Optimal Design for 3-PSS Flexible Parallel Micromanipulator Based on Kinematic and Dynamic Characteristics
This paper proposes two optimal design schemes for improving the kinematic and dynamic performance of the 3-PSS flexible parallel micromanipulator according to different application requirements and conditions. Firstly, the workspace, dexterity, frequencies, and driving forces of the mechanism are successively analyzed. Then, a progressive optimization design is carried out, in which the scale parameters of this mechanism are firstly optimized to maximize the workspace, combining the constraints of the minimum global dexterity of the mechanism. Based on the optimized scale parameters, the minimum thickness and the cutting radius of the flexure spherical hinge are further optimized for minimizing the required driving forces, combined with constraints of the minimum first-order natural frequency of the mechanism and the maximum stress of the flexure spherical hinge during the movement of the mechanism.

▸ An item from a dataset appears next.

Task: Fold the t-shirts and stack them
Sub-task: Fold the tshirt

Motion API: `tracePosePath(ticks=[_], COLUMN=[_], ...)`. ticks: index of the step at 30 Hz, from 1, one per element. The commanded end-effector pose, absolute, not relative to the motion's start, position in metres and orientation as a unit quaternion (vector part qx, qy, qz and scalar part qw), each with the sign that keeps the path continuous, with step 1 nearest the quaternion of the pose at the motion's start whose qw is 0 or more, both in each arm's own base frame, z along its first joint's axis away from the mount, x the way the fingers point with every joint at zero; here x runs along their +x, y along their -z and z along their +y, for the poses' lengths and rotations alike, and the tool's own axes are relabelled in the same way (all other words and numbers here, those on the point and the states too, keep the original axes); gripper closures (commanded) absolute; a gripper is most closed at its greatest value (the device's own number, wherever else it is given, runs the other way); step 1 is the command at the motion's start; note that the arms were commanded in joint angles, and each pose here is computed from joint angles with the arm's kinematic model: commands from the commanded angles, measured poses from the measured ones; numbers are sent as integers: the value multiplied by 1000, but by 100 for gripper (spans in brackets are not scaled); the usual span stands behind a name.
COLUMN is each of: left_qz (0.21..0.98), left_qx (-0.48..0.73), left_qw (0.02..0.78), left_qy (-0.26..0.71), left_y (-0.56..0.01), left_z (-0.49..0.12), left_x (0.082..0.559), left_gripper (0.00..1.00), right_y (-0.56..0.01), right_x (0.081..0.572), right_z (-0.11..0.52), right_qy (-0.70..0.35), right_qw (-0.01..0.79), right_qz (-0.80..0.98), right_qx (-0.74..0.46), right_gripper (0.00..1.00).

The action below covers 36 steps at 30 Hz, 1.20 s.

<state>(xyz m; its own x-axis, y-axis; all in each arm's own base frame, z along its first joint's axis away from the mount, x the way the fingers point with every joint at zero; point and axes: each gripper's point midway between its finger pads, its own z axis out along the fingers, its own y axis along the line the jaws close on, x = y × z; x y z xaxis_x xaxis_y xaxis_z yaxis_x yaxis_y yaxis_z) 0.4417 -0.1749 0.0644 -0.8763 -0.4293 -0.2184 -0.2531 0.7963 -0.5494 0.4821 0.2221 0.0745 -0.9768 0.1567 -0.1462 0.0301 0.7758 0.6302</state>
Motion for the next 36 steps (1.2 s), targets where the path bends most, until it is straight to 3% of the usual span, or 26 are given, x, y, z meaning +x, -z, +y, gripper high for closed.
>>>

Afterward, a synchronous optimization design is proposed, in which the scale parameters are optimized to maximize the first-order natural frequency of the mechanism, combined with the constraints of a certain inscribed circle of the maximum cross-section of the workspace, the maximum stroke of the selected piezoelectric stages, and the maximum ultimate angular displacement of the flexure spherical hinge. The effectiveness of both optimization methods is verified by the comparison of the kinematic and dynamic characteristics of the original and optimized mechanism. The advantage of the progressive optimization method is that both the workspace and the driving forces are optimized and the minimum requirements for global dexterity and first-order natural frequency are ensured. The merit of the synchronous optimization method is that only the scale parameters of the mechanism need to be optimized without changing the structural parameters of the flexible spherical hinge.